Source de l’image : Vodafone Group plc
Pendant de nombreuses années, les actions britanniques ont été à la traîne de leurs homologues américaines en matière de valorisation. Les actions individuelles ont peut-être résisté à la tendance, mais dans l’ensemble, le marché américain a semblé plus cher. Cela reste le cas.
Cependant, de nombreuses actions britanniques ont vu leur valorisation augmenter ces dernières années. Il suffit de regarder l’indice de premier ordre FTSE 100. Il a augmenté de 52 % au cours des cinq dernières années. Alors, pourrait-il encore y avoir de la valeur parmi les actions britanniques sur le marché actuel ?
N’essayez pas de chronométrer le marché
Ma réponse est oui, je pense qu’il pourrait y avoir de la valeur sur le marché britannique aujourd’hui.

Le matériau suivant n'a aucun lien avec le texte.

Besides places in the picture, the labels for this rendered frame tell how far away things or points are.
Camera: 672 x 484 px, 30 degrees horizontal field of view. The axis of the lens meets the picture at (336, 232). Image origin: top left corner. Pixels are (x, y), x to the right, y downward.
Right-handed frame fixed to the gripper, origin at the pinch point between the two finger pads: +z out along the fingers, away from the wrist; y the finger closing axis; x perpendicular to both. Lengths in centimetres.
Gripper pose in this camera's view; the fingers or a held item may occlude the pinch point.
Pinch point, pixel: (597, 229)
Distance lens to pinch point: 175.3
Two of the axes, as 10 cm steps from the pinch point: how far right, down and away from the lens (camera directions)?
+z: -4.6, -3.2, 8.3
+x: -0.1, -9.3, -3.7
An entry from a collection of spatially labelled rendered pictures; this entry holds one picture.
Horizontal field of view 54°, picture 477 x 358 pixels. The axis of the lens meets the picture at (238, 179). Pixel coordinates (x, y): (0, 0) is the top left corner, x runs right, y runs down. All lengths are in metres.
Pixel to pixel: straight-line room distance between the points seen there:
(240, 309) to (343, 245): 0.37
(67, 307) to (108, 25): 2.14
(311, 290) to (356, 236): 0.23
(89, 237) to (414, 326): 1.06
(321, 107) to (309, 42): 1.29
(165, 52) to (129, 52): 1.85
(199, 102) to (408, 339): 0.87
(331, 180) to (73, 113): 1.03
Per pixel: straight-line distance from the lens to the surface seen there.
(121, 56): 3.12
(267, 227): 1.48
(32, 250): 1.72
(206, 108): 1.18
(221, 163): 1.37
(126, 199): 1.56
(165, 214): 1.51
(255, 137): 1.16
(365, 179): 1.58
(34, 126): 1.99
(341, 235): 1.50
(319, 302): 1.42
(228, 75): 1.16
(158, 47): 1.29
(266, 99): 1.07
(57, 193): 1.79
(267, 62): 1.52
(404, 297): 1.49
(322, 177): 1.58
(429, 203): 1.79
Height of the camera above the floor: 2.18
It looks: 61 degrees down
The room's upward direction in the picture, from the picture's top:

Pour l’instant, je n’ai pas l’intention d’acheter des actions FTSE 100 de manière générale, par exemple en investissant dans un tracker indiciel. Mais ce que j’ai fait en 2025, c’est acheter des actions britanniques individuelles que je pense sous-évaluées. Je suis toujours à la recherche de ce que je considère comme de bonnes affaires potentielles.
Je n’essaie pas de prévoir le moment où le FTSE 100 commencera à baisser. Cela arrivera tôt ou tard, même si personne ne sait quand. Je recherche plutôt des bonnes affaires individuelles.
Quand une bonne affaire cesse-t-elle d’être une bonne affaire ?
Le défi, cependant, est que pour chaque action achetée par quelqu’un, quelqu’un de l’autre côté de la transaction la vend. En d’autres termes, ce qui me semble être une bonne affaire peut en réalité s’avérer être un piège à valeur.
WPP et B&M European Value Retail sont deux exemples d’actions que j’ai achetées cette année dans l’espoir qu’elles offriront une valeur à long terme. Tous deux ont déçu le marché avec des avertissements sur les bénéfices. B&M a chuté de 53 % jusqu’à présent en 2025, tandis que WPP a connu des performances encore pires, perdant 64 % de sa valeur depuis le début de l’année.
Je les vois dans différentes situations. B&M a du mal à prouver sa pertinence sur un marché de détail discount qui devrait bénéficier d’une demande résiliente des clients. En revanche, le problème de WPP ne réside pas seulement dans ses propres performances, mais aussi dans l’impact de l’intelligence artificielle (IA) sur son secteur dans son ensemble.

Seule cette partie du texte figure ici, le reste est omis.